VNS and Me

June 25, 2008

VNS and Me

The first, and most obvious question, is — What is VNS?

VNS stands for Vagal Nerve Stimulation. The Vagus nerve runs down from the brain stem and affects all those important internal organs — heart, lungs, etc. According to Wikipedia, “Vagus nerve stimulation (VNS) is an adjunctive treatment for certain types of intractable epilepsy and clinical depression. VNS uses a stimulator that sends electric impulses to the left vagus nerve in the neck via a lead implanted under the skin.”

So that brings us to this blog.

I’m getting the VNS implant in two days for chronic and recurrent depression, and I intend to chronicle my experience with it here.

But let me bring you up to speed with a little info on me. I’ve had problems with depression since I was 11. It was kind of like being the unwitting victim of a landslide. One minute I was struggling through adolescence like any other kid, the next I was buried under a few tons of sharp and painful rocks, wondering what the hell hit me.

In the 25 years since, I’ve taken every psychological test, done all kinds of therapy, and taken damn near every medication on the market.

The problem is, a med will work for a little while and then stop, leaving me back where I started. I seem to have that problem every year to two years. Right now I’m taking a cocktail of meds that makes even the pharmacists raise their eyebrows (and you know they see everything). We had to just keep adding things until I was functional again. I was in bad shape this time around…bad enough that I was ready to try anything. (It only occurs to me after I wrote that that “I was suicidal” might have more impact on the reader. I don’t even see “I was suicidal” as shocking anymore. Suicidal is a given when I get bad. I can’t stand to be conscious when I get bad, so I “self-medicate” with sleep, sleeping 16-20 hours a day, easily. Not so good for the career.)

How VNS worksAnyhow, here’s my cocktail.

Effexor — 225 mg
Abilify — 4 mg
Lexapro — 20 mg
Trazodone — 100 mg
Synthroid — 100 mcg
Cytomel — 25 mcg
Lamictal — 100 mg
Deplin — 7.5 mg

Those are just the drugs for the depression. And I’m still having trouble.

I’ve also taken

Prozac
Zoloft
Celexa
Wellbutrin
Cymbalta

and a handful of old-standby antidepressants called tricyclics and MAOIs.

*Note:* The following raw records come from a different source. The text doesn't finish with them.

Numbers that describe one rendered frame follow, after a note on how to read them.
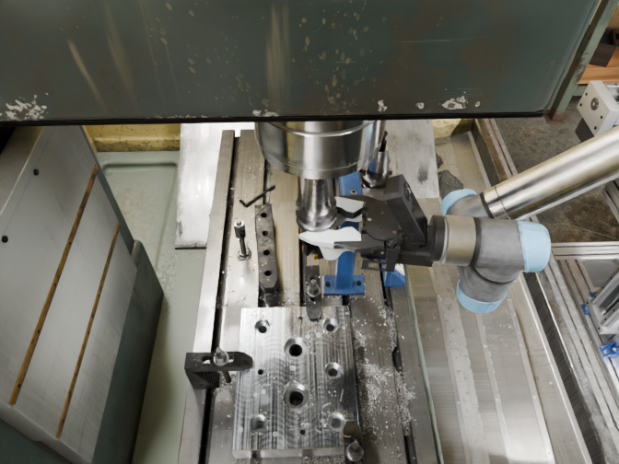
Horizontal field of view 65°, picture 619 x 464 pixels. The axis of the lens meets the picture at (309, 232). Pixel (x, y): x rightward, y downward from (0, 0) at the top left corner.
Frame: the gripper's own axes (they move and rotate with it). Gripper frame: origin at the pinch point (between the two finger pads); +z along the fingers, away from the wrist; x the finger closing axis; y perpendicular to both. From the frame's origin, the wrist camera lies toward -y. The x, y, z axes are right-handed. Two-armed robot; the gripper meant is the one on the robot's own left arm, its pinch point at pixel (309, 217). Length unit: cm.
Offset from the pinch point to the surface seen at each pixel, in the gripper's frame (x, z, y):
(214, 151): 76, 42, 58
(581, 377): 4, -64, 54
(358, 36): -12.0, -5.0, -36.2
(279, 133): -7.1, 2.5, -21.8
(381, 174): 21.4, -11.8, 10.3
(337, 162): -7.5, -3.9, -18.7
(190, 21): -13.8, 7.6, -37.5
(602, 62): 234, -152, 107
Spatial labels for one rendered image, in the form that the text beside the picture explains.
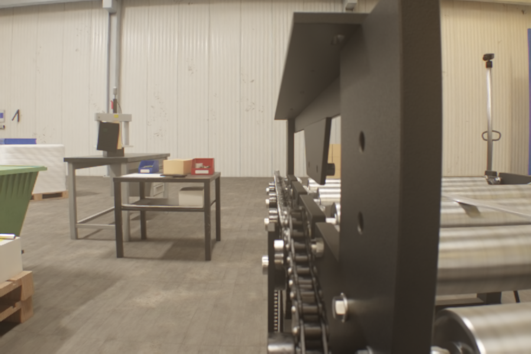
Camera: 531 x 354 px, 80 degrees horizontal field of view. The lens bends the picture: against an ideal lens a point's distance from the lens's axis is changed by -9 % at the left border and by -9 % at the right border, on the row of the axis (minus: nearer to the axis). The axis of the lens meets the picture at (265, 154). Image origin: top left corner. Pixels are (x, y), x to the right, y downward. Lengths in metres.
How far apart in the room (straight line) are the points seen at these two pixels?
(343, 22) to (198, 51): 11.20
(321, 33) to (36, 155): 7.13
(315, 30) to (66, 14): 13.31
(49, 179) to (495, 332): 7.31
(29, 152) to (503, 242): 7.15
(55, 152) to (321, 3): 8.72
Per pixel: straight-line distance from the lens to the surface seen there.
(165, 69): 11.60
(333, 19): 0.30
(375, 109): 0.25
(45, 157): 7.38
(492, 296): 1.88
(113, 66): 12.05
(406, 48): 0.21
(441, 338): 0.40
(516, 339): 0.35
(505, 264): 0.67
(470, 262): 0.63
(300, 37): 0.33
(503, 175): 1.73
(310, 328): 0.26
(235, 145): 10.91
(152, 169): 3.68
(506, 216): 1.02
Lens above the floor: 1.06
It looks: 2 degrees down
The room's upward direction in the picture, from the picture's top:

I’m kind of nervous about having this thing implanted. I mean, in some ways it feels really counterintuitive to me. I want my depression taken out, so we’re putting something in? But I guess that’s how medication works, too. You put it in the body.

On the other hand, if it could mean never having to sleep just to stay alive again, freaking wire me up!

Oh, one more thing I should add in this first entry. Insurance has refused to pay for it. They don’t care that I’ve wrestled most of my life with this disease, this monster, this demon; their refusal letter is practically a rebuke. And they are cheerfully sure to add that they don’t care if you have a life-threatening illness for which this is the only treatment — they’re not paying, dammit. But hey, have a nice day.